Defuse Quality Problems Before They Happen
Product recalls, consent decrees, 483s, lost batches. We all know what happens when drug manufacturers lose control of a critical quality parameter, or fail to estimate infrastructure needs. Experts agree that data monitoring, trending and analysis are all that is needed. But thats often easier said than done. Deciding which data points are the most critical to product safety and quality can be challenging.
Proactive manufacturers prioritize efforts effectively, using various methods and technologies to focus on areas that will yield the greatest return, have the greatest impact on product quality and safety, and optimize process control. The following are case studies in proactivity, approaching the topic from different angles.
As these articles show, optimizing quality proactively is not only possible, but is becoming an established practice for more pharmaceutical manufacturing operations. Is yours among them?
Demonstrating a high degree of sterility assurance is critical to successful aseptic processing. Each process step and each component introduces opportunities for error that can lead to a loss of sterility assurance. The variety of utility systems, lab systems and clean room systems involved in the process further add to the complexity. Proper validation and control of the manufacturing system is crucial since the product may not be suitable for terminal sterilization in its final packaging.
This article describes a proactive method of improving sterility assurance using a risk-based approach. This initiative focused on the use of Failure Mode and Effects Analysis (FMEA) to identify potential weak points in the sterility management process.
The manufacturing facility described here is still early in its life cycle. Thus far, the sterility program has been solid, with no failures and few questions about the assurance of sterility.
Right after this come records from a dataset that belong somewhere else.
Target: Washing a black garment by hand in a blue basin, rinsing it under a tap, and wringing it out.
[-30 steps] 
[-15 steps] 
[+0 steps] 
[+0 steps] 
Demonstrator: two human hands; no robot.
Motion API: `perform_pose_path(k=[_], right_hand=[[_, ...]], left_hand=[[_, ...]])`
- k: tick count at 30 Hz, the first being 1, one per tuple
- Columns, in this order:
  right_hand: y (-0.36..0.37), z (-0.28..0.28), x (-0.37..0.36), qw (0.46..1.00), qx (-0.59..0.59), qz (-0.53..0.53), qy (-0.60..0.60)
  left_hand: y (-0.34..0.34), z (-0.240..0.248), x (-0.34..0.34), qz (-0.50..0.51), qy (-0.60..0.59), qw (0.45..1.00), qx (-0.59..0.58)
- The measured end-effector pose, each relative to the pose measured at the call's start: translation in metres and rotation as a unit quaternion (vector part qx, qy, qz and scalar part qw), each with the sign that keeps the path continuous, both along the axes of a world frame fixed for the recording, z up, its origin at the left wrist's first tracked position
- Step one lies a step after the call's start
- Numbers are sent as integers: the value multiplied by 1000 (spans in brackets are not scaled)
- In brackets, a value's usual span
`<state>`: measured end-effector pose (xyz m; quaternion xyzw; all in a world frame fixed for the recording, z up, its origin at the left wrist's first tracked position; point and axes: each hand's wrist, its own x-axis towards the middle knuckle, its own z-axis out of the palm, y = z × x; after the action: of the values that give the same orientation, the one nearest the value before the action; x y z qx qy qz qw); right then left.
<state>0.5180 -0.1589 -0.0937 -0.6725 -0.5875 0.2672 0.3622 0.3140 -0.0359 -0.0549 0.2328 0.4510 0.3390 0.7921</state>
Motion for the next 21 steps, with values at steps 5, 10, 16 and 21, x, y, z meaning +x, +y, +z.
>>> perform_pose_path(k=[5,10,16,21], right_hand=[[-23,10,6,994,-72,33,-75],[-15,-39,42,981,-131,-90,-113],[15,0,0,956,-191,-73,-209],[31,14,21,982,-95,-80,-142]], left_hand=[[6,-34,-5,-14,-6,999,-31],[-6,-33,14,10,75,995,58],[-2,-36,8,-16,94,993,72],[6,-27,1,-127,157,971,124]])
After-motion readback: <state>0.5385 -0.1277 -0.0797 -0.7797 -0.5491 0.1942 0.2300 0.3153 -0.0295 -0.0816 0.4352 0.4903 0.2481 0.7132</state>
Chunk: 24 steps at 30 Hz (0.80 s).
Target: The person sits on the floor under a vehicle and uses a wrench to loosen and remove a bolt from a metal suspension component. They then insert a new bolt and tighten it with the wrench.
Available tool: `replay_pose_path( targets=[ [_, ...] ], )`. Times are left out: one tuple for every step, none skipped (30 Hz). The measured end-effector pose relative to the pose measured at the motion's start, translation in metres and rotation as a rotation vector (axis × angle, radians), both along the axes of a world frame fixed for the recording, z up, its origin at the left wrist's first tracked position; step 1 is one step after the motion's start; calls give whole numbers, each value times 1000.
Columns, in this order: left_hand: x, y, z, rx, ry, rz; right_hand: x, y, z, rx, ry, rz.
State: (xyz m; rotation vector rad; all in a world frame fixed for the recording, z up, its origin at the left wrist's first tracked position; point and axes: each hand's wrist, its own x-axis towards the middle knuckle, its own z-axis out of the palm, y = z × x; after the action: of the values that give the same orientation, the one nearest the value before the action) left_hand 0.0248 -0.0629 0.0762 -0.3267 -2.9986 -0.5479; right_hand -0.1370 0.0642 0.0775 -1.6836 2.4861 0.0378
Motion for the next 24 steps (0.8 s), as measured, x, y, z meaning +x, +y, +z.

Despite this good performance, a proactive approach was taken to identify potential failures in our system. In the spirit of continuous improvement, we thought it was important to leverage our good experiences in sterility management as we sought to improve our existing process.
Typically, an FMEA would start with a detailed review of historical failure data. This step is important to remove opinion and conjecture from the analysis. However, with limited historical data on loss of sterility assurance, we sought information from process experts to help identify potential areas of concern. The first step was to interview a number of subject-matter experts across our corporation, including personnel in quality assurance, validation, manufacturing and the QC labs.
Next, our team sought ideas from operations personnel across the site. Groups from each of the aseptic manufacturing areas, the utilities area and microbiology were consulted. Brainstorming sessions with each of these groups across several shifts were organized.
Our team was concerned that traditional verbal brainstorming might inhibit responses from some individuals who might be uncomfortable in a group. There also was a concern that more dominant individuals would take over the conversation and thus we would miss some good information from quieter personnel. Therefore, our team made use of an alternative brainstorming method called Brainwriting 6-3-5.
This technique is a written brainstorming tool that refers to having six people each write down three responses to a problem in five minutes. Each participant begins with a worksheet divided into five rows of three columns. A question or problem statement is listed at the top of the page. Each person records three responses to the problem or question within five minutes. Each worksheet is then passed to the left and a new five-minute period begins. Each person reads the first three responses and then writes down three more ideas until the table is full.